Wednesday, February 8, 2012

In and Out of the Castle with Vladimir

There's a sequence in Nabokov's Invitation To A Beheading where the protagonist, Cincinnatus C., crawls through a tunnel in an attempt to go from a fellow prisoner's cell back to his own, but instead finds a way out of the castle in which he's being held. He scrambles into the early evening light and looks around at the beautiful world, the sky deepening into purple to the west, the river and its bridge hazy and shadowed at the foot of the mountain and, beyond the bridge, the city where Cincinnatus lived unhappily free. It's a very nice, quiet moment in an otherwise frenetic narrative.

I was imagining that Cincinnatus would sit on the mountainside, his back to the oppressive prison tower, and consider his life, possibly living through significant events again and fantasizing about his future as a man escaped from the clutches of a tyrannical government. Naturally there is no place in the world for Cincinnatus and, I imagined, after some time he'd resign himself to his fate and crawl back into the tunnel and find his cell, there to await his execution.

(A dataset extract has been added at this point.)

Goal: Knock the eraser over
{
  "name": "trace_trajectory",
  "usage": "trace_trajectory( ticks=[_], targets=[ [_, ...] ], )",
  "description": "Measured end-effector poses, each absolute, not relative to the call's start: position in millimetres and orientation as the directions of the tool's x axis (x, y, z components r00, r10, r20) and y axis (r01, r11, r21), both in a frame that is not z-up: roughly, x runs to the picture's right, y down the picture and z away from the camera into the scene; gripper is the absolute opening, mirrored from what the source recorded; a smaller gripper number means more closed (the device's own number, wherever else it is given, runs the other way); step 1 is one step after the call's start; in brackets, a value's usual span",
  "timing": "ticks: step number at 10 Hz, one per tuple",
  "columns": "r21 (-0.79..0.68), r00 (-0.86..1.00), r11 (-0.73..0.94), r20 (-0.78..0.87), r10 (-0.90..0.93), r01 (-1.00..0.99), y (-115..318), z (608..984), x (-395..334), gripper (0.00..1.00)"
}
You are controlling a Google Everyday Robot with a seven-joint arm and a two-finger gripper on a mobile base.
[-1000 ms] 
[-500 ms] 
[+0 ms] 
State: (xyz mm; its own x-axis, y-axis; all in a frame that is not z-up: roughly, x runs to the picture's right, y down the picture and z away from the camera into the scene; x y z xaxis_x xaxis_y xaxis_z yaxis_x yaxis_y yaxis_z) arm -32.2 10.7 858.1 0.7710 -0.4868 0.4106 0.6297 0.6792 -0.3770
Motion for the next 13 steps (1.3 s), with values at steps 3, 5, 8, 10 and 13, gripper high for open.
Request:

That's not what happens, because this isn't that sort of novel, and Cincinnatus isn't that sort of character. Nabokov's people in this book are all symbols; not one of them has blood or a heart. Invitation to a Beheading is a novel about ideas, not a novel about people. Repressive regimes are horrific farces staged by men who rarely show their true faces, who bend truth to fit the fairy tale of institutional happiness, who claim to own Progress while leading nations into barbarism, &cet &cet &cet. Yes, we know this. And yes, the novel's power lies in showing us this horrific farce, but the lack of people (as opposed to puppets) is leaving me with an empty feeling. So a good book, certainly (and if I had to choose between this and, say, Gulag Archipelago, I'd pick Nabokov nine times out of ten), but Beheading is probably a minor novel. It's no Lolita, that's for sure. Maybe if Nabokov had given Cincinnatus a sense of humor or at least an awareness of irony, I'd be enjoying this more.

Anyway, the book where the prisoner escapes from prison, reflects on his past and supposes his future and then returns to the prison? I might write that one myself, unless I have stolen the premise from someone and just can't remember who.

1 comment:

  1. It is also possible, I see, to read the novel as a version of "Hamlet." More on that later, maybe.